With respect to implant, the estimated (low) failure rate might be very imprecise. A lack of standardized reporting of complications and revision rates may result in some complications being missed because the care may have occurred at a different centre. Without regular and ongoing follow-up, most complications or implant failures may go undetected. Data on missing patients were reported in very few studies and, when reported, any effects or reasons were not given. These factors combined could result in an under-estimation of the rate of failure. Also, failure depends on the wear and tear of the implant, which is a temporal concept. Considering the mean follow-up of 3.9 years for RHAP patients in the literature, it is highly likely that the ‘word is not yet out’.

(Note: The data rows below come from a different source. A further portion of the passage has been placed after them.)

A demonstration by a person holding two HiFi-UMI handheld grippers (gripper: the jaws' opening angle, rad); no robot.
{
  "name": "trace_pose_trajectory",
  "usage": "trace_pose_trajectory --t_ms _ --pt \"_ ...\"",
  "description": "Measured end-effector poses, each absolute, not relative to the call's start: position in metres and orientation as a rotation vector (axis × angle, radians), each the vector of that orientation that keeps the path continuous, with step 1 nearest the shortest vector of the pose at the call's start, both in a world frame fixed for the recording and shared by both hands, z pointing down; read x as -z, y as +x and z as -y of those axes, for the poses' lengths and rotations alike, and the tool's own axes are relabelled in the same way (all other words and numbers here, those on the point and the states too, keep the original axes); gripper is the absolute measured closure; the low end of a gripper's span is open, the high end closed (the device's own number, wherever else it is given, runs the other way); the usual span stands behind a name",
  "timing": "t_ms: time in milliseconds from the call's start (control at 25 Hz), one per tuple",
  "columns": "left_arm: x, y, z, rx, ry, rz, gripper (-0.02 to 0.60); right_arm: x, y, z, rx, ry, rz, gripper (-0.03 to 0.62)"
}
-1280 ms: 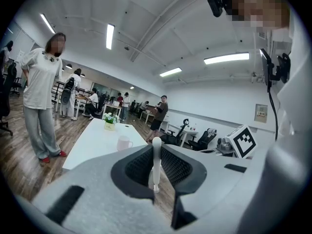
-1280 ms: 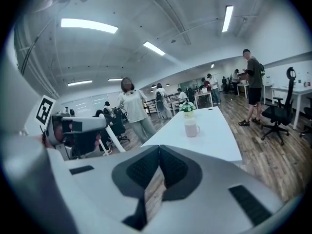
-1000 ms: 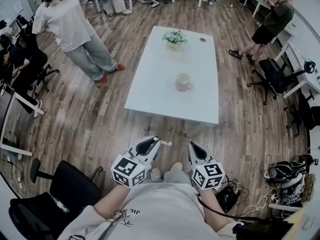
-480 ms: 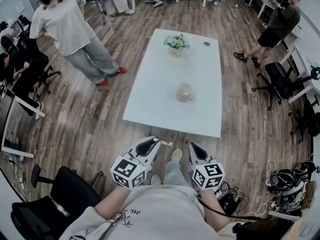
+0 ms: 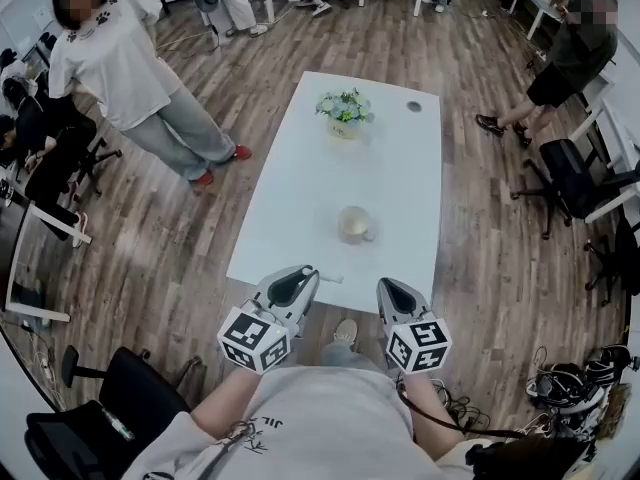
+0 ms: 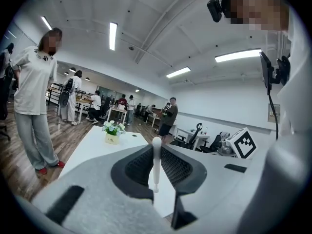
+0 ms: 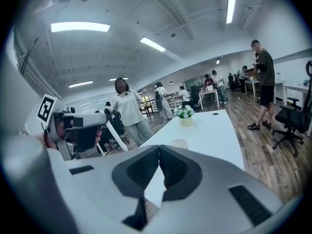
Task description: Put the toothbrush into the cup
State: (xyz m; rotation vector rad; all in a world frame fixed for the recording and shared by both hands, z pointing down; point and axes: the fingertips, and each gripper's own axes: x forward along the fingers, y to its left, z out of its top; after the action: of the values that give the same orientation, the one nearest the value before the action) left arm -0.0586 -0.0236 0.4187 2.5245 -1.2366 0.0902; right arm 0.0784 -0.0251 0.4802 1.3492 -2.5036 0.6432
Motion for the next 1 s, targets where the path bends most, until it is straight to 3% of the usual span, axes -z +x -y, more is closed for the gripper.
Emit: trace_pose_trajectory --t_ms 1000 --pt "-0.41 -0.069 0.141 -0.056 2.552 1.133 0.525 -0.476 0.073 0.124 -0.658 1.468 2.422 0.576"
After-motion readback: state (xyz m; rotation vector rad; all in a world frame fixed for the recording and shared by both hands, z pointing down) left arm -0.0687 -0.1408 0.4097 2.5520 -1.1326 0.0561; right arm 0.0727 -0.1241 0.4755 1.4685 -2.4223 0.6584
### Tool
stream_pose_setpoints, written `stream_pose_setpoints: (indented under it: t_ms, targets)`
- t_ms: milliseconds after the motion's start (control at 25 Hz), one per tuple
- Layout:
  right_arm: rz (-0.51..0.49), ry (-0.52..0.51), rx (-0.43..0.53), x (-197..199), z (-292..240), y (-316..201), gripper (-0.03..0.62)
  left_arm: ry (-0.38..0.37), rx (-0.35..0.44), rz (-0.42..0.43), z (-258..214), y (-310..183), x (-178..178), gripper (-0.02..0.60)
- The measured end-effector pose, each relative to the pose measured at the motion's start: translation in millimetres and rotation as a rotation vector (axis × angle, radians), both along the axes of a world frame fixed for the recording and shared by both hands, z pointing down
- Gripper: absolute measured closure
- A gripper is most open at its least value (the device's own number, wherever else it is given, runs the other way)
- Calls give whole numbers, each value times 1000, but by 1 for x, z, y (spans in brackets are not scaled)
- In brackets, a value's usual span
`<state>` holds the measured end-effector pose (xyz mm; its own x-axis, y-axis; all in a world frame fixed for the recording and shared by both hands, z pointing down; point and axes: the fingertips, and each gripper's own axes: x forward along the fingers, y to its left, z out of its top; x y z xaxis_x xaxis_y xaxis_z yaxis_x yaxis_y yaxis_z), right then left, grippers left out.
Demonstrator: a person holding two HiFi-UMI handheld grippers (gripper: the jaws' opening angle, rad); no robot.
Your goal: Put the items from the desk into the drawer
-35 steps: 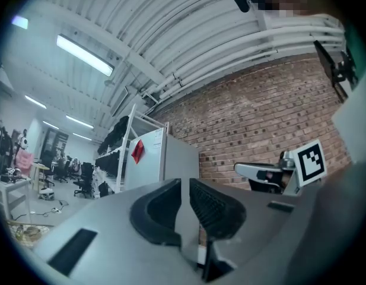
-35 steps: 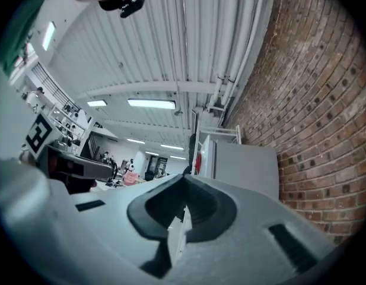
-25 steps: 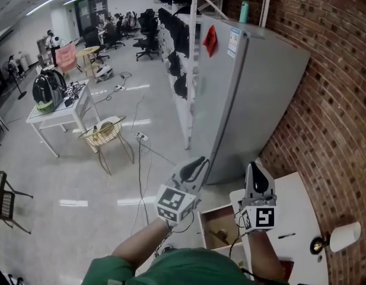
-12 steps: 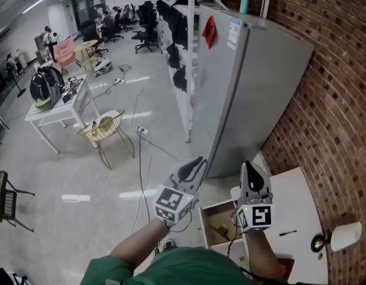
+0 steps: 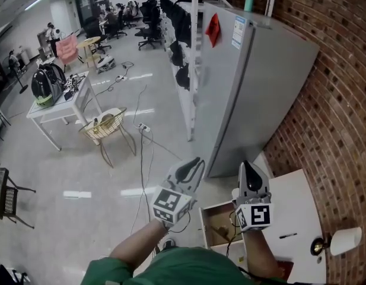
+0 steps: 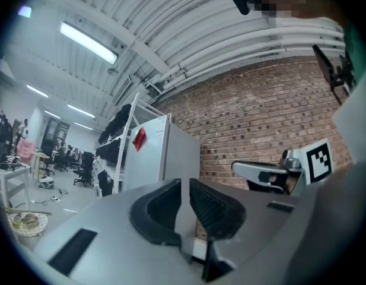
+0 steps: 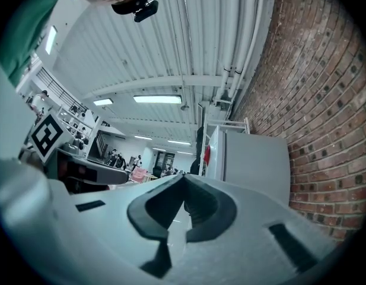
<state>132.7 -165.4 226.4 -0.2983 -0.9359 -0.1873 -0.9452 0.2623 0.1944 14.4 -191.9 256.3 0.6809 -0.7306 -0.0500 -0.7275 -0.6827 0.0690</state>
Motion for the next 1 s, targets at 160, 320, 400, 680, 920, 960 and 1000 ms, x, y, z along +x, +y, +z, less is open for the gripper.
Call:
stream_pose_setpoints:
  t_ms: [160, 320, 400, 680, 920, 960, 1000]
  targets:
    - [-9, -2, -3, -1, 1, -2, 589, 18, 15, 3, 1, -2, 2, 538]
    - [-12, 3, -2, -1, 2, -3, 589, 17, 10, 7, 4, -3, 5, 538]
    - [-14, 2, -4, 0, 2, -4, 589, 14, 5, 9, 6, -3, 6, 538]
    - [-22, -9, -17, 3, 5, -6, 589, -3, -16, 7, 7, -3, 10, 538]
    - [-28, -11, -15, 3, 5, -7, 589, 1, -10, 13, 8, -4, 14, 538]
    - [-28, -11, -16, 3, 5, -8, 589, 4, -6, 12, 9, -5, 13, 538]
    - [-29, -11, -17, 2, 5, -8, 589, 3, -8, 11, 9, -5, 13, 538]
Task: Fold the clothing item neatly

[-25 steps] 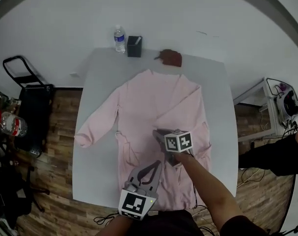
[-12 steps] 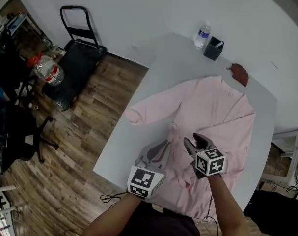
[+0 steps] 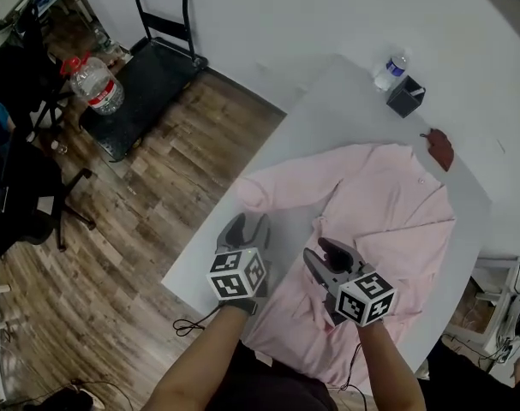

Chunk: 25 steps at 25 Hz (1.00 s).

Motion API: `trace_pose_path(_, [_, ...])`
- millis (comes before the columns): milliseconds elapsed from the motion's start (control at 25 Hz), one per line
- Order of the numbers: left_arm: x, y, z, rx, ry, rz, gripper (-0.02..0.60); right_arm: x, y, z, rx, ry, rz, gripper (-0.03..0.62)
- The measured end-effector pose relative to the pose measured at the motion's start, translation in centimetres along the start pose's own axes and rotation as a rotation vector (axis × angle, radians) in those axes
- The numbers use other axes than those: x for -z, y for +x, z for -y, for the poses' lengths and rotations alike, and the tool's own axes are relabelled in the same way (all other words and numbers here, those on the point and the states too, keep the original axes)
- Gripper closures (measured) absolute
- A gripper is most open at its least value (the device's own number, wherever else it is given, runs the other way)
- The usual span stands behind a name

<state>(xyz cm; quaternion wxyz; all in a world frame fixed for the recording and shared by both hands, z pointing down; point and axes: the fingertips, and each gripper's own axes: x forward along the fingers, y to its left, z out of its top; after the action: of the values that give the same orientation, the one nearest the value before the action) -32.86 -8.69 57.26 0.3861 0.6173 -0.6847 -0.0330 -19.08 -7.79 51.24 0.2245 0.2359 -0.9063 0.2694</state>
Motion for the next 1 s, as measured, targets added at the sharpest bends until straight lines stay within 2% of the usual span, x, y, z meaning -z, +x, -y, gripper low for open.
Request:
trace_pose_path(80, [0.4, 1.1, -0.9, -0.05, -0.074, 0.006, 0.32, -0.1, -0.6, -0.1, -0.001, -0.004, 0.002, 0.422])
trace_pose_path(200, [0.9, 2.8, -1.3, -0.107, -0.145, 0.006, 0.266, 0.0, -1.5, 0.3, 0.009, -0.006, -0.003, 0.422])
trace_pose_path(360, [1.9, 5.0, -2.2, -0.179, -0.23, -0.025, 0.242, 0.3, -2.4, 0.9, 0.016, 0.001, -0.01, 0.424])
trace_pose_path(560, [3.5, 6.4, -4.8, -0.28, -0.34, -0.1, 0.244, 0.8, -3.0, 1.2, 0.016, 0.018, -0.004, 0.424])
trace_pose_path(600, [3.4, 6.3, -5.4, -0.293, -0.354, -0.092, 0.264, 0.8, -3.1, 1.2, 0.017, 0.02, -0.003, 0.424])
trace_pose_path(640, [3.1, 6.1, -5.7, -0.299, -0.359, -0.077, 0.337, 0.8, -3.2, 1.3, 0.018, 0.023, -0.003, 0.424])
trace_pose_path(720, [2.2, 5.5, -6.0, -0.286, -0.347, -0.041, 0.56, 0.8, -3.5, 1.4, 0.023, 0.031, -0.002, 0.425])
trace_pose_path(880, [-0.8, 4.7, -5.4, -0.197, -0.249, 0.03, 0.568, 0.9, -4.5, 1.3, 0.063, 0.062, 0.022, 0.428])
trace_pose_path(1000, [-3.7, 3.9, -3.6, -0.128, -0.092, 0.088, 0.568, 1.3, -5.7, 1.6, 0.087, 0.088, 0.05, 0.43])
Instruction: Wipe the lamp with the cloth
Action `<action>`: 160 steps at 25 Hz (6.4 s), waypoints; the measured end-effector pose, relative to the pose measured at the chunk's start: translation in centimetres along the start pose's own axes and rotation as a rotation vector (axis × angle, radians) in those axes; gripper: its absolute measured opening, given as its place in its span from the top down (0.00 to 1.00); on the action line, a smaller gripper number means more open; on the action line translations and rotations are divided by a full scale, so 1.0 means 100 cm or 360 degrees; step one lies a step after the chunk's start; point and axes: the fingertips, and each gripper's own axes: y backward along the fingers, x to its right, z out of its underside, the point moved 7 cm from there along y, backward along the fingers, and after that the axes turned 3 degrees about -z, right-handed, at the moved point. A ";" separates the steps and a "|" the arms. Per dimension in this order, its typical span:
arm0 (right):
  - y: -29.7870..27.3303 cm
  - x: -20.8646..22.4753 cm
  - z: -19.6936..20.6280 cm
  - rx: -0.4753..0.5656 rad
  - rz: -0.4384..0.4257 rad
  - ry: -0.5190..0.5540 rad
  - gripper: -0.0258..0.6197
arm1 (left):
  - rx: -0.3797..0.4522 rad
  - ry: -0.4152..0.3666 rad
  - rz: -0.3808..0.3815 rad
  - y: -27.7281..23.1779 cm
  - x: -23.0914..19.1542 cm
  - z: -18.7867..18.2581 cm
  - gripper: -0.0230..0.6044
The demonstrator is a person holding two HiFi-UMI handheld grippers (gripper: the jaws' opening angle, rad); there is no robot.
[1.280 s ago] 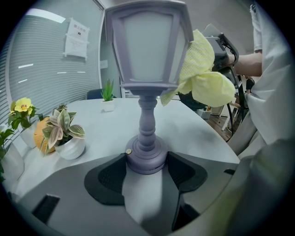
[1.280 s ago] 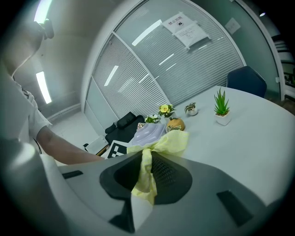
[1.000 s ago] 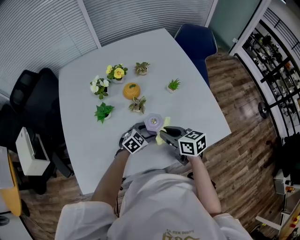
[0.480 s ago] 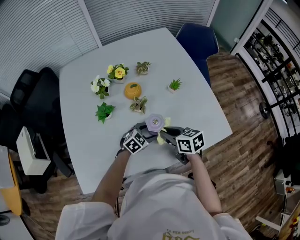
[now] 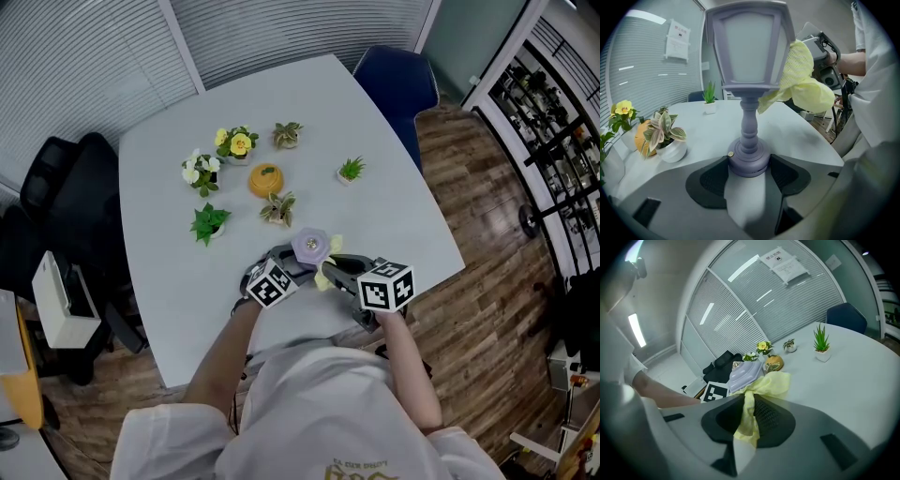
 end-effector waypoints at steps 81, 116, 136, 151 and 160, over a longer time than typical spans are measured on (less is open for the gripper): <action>-0.062 0.046 0.030 -0.0526 0.0148 -0.0056 0.85 | 0.0008 -0.0003 -0.0004 -0.002 0.000 -0.001 0.51; -0.050 0.050 0.015 -0.0395 0.0183 -0.0080 0.85 | 0.0010 -0.0005 -0.0011 -0.001 0.001 -0.003 0.51; -0.050 0.062 0.023 -0.0313 0.0078 -0.0339 0.85 | 0.0021 -0.0013 -0.0006 0.000 0.001 -0.002 0.51; -0.051 0.074 0.013 -0.0151 -0.0051 -0.0515 0.85 | 0.0024 -0.0017 -0.0010 0.000 0.001 -0.002 0.51; -0.061 0.085 0.015 -0.0226 0.0046 -0.0400 0.85 | 0.0028 -0.0017 -0.0011 0.000 0.001 -0.004 0.51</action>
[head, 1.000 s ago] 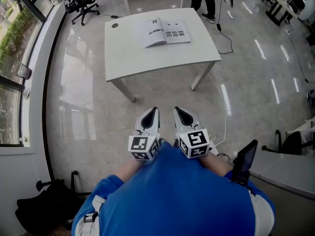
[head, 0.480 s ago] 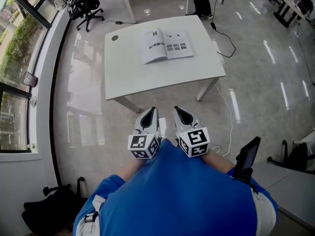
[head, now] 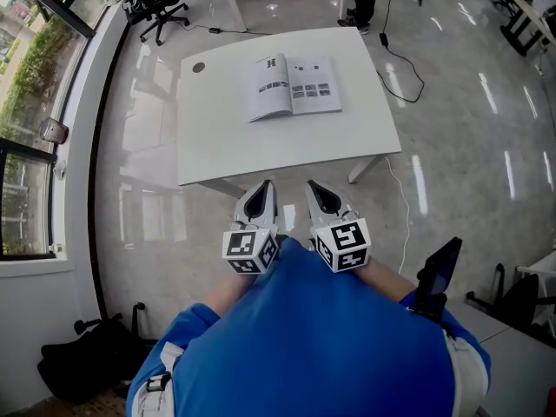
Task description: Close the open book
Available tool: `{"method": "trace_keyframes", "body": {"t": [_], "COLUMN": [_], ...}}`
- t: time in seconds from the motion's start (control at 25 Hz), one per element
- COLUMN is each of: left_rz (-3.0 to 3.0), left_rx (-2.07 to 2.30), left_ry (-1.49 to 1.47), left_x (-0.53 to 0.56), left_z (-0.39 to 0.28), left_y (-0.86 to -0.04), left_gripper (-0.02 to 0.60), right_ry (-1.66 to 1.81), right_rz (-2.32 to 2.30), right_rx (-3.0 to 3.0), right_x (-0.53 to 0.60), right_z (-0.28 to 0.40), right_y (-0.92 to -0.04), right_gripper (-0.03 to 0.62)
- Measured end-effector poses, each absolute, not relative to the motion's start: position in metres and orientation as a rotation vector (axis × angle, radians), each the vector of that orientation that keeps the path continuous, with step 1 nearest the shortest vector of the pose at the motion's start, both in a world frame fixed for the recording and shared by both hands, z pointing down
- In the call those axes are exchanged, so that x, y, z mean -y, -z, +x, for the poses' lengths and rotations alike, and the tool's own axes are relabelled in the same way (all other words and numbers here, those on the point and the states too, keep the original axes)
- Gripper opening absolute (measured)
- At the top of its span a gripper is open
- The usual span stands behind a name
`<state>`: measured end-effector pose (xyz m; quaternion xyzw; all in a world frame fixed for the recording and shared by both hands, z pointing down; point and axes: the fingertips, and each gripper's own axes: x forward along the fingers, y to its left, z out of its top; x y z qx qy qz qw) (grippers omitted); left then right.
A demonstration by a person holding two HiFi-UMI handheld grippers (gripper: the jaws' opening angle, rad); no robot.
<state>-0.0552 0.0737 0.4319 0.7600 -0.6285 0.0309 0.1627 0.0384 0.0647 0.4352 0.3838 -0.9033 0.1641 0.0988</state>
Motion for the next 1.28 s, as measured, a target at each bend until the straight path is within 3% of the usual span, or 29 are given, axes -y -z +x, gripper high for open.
{"method": "trace_keyframes", "body": {"t": [1.28], "left_rz": [2.179], "left_rx": [1.621], "left_ry": [-0.126], "left_x": [0.108], "left_z": [-0.21], "left_y": [-0.481], "left_gripper": [0.006], "right_ry": [-0.353], "right_rz": [1.219], "right_rx": [2.408], "right_x": [0.121], "right_z": [-0.102], "right_y": [-0.481], "right_gripper": [0.002]}}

Out of the 21 included studies, 23.8% (n = 5) of the studies collected data retrospectively and 19.04% (n = 4) reported the results at more than one time point. Only one study included multivariate analyses [52], as a result of which the interaction between the patient characteristics and the outcome of the surgery could not be evaluated. Uncertainty persists with respect to the determinants (patient-related, socioeconomic, education, work status, etc.) of optimal postoperative outcomes. Subsequently, these methodological short-comings reflected on the individual and global score of SEQES. We found that 95% (n = 20) of the studies were of moderate quality (i.e. global scores between 17 and 32). Most of the studies were graded as Sackett’s Level IV evidence.
Future directions
Future trials must involve meticulously planned randomized controlled trials to compare RHAP with other operative techniques such as excision of the radial head or open reduction and internal fixation. The patients’ demographic and functional outcome data should be collected at baseline (i.e. the acute postoperative period) and continued at regular intervals in the long term. Validated outcomes must be used and administered by a trained individual. Patient attrition should be kept to a minimum, and this should be accounted for in the power calculation. There is a need for collective responsibility amongst the authors of papers and journal editors for transparent, comprehensive and standardized reporting of all outcomes and study characteristics so that future meta-analyses can be conducted. Simultaneously, cost-effectiveness studies of radial head arthroplasty, from the perspectives of the healthcare payer, patient and the society, must be conducted.
Conclusions
Radial head arthroplasty consistently leads to improved functional outcomes, as is evident from the reviewed literature. However, the consistent low quality of evidence and poor reporting standards reduce any confidence in the findings. To effectively evaluate the mid- to long-term outcomes of radial head arthroplasty, future clinical trials should be designed to prospectively compare implant designs and operative techniques with validated outcomes.
ACKNOWLEDGEMENTS
We are extremely thankful to the three referees for their comments and suggestions. This research received no specific grant from any funding agency in the public, commercial or not-for-profit sectors.